• PROBLEM DETAILS: Work through the material below and count the lines holding the word "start"; give that count and nothing more.
⁂
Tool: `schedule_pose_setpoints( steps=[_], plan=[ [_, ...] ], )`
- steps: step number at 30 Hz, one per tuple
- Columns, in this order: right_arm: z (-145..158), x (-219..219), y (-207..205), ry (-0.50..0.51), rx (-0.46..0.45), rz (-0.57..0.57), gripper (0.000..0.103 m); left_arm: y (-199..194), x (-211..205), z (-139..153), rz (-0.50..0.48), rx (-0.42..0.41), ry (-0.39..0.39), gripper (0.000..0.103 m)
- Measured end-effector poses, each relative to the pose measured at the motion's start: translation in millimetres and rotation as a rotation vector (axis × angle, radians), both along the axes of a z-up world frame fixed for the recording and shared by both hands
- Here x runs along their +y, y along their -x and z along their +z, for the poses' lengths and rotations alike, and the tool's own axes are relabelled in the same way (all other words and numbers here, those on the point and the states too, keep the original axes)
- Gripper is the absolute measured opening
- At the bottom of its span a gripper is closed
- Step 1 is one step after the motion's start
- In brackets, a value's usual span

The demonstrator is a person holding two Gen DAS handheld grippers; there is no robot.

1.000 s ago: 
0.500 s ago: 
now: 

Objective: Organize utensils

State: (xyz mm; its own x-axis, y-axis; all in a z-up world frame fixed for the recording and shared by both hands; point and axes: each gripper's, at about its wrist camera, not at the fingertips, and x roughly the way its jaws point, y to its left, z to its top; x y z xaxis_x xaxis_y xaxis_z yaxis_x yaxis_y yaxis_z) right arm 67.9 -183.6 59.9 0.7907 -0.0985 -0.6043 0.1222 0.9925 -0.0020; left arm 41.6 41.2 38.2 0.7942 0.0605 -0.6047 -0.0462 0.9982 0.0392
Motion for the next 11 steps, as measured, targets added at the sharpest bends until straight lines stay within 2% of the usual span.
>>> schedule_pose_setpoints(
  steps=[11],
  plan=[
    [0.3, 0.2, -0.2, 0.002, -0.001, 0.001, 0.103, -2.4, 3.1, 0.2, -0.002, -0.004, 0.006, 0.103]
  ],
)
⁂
• WORKED SOLUTION: 2